1月FOMC会合結果で株価が下落した理由

米国時間1月31日、米国の中央銀行Fed(連邦準備制度)は金融政策決定会合であるFOMC会合を開き、政策金利を5.25%に維持した。

今年のアメリカ利下げ

金利の維持自体は事前の予想通りであり、いつもの様に問題は政策金利の今後についてFedがどう語ったかである。

前回のおさらいをしておこう。前回のFOMC会合では、Fedは2024年内に3回の利下げを行なうことを示唆した。

それを引き継ぎ、今回パウエル議長は会合後の記者会見で次のように言っている。

政策金利はこの引き締めサイクルにおいてピークにある可能性が近いと考えている。
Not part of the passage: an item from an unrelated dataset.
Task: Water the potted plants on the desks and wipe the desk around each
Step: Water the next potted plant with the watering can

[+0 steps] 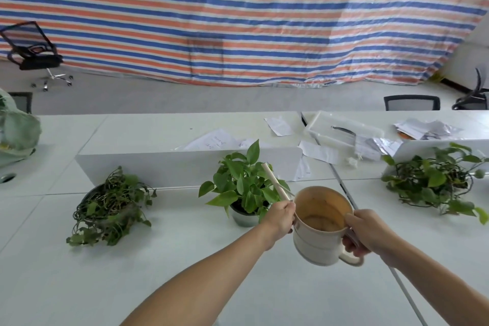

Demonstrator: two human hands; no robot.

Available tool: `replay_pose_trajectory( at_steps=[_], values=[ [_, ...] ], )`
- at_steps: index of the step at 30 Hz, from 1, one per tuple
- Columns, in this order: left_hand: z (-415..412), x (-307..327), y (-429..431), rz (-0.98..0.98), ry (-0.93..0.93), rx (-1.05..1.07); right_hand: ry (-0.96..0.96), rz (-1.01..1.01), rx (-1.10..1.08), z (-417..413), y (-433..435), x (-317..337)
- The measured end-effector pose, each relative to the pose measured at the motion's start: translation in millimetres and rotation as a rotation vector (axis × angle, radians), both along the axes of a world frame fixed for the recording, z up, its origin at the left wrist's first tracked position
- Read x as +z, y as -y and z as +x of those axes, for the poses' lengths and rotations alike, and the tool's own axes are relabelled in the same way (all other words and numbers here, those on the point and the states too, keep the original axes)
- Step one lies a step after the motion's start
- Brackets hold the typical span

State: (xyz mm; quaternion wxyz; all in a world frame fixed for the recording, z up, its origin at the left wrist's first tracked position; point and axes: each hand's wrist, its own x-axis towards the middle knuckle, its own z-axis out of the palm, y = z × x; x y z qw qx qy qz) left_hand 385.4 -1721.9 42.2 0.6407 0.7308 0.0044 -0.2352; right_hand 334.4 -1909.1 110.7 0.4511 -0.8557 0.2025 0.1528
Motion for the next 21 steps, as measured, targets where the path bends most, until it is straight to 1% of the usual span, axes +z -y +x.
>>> replay_pose_trajectory(
  at_steps=[9,21],
  values=[
    [18,-6,-18,-0.012,-0.004,0.016,-0.024,-0.03,0.026,17,-20,5],
    [2,-16,-14,-0.032,-0.011,0.013,-0.056,-0.049,0.036,5,-16,4]
  ],
)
また、経済がおおむね予想通りに進行すれば、今年の何処かのタイミングで引き締めの巻き戻しを開始することが適切となる可能性が高いだろう。

コロナ後の現金給付によって引き起こされたインフレと、その後の大幅利下げも終わろうとしているということである。そしていつ利下げに転じるのかが問題となっている。

利下げのタイミング

今年3回の利下げを見込むFedに対して、金融市場は6回の利下げを見込んでいる。

今年の会合はあと7回しか残されていない。だから金融市場の利下げ期待に応えるためには、次回か次々回には利下げを開始しなければならない。

だがパウエル氏は市場の期待を牽制するように次のように言っている。

良い経済データをもっと見ることを望んでいる。より良いデータを見たいわけではない。望んでいるのは今見ている良いデータが継続することだ。そうすればわれわれが2%インフレへの継続的な道筋にいると安心できる。

そして利下げ開始には時間が必要だとして、次のように言っている。

(前回発表された)会合参加者の(予想の)中央値は今年3回の利下げを行なうというものだった。だが利下げを開始するべきだと感じられるまでには、インフレ率が実際に持続的に2%に向かっている証拠が必要となる。

市場は3月か4月には利下げが開始されると見込んでいる。だがパウエル氏は次のように言う。

今まだ利下げをする段階にはない。今回の会合で利下げの提案はなかった。まだ利下げを活発に議論してはいない。

今日の会合に基づいて言えば、3月の会合で利下げ開始を適切なタイミングだと思えるようなレベルの確信を得られるというのはありそうにない。

3月(の利下げ開始)は恐らくもっとも可能性の高いシナリオ、メインシナリオではない。

金融市場の反応

まず株式市場だが、株式市場はこれに対して株安で反応した。米国株の株価チャートは次のようになっている。

Reutersなどはこの株価下落の原因を、パウエル議長が早期の利下げを否定したからだと報じている。

だがそれでは以下のようにドル円まで下落した理由を説明できない。利下げ否定ならば金利上昇でドル高になるはずである。

株価下落の本当の理由

だから大手メディアの報道は市場の動きの本質を説明できていない。では実際にはどうだったのか。

まず、金利は上がっていない。今後の政策金利の動向を織り込んで推移する2年物国債の金利は次のように推移している。

執筆時点では昨日の下落からやや戻しているが、昨日の時点では金利が下落していることが分かるだろう。

だから金融市場は利下げ撤回を織り込んでいない。市場はむしろパウエル氏の発言を信じていない。次回3月の会合で利下げが行われる可能性さえ、まだ36.5%もあると織り込んでいる。

今年6回の利下げ予想も維持されている。だから市場はパウエル氏のタカ派発言をほとんど真剣に受け止めていない。

では逆に何故金利は下がっているのか。昨日金利が下がったタイミングがいつだったかと言えば、株価の下落タイミングと重なっている。

結論

つまり、金利が上がったから株価が下落したわけではない。チャートを見ればそんな事実はない。事実は何かと言えば、株価が下落してリスクオフで金利が下がり、結果ドルも下がったのである。

では何故株価は下がったのか。誤解を恐れずに言えば、株価の短期的な上下に理由などない。ここでは何度も説明してきたが、米国株はそもそも歴史的な割高水準にある。

割高な株価が下落することに正当な理由などない。正当な理由なく上がってきたから、正当な理由なく下がるのである。

きっかけになったのはパウエル氏の発言である。だが金融市場が利下げ予想を撤回したという事実はない。だから株価が下落しなければならない理由は実際には何1つないのである。

それでも割高な株価は下がる。それが理にかなっていなくとも、無意味なきっかけで下落するのが割高な株価なのである。こうした上下を繰り返し、米国株は年始の筆者の予想の範疇に収まるだろう。

だから著名投資家は米国株以外の選択肢を探している。米国株を買うべき正当な理由があれば教えてほしいものである。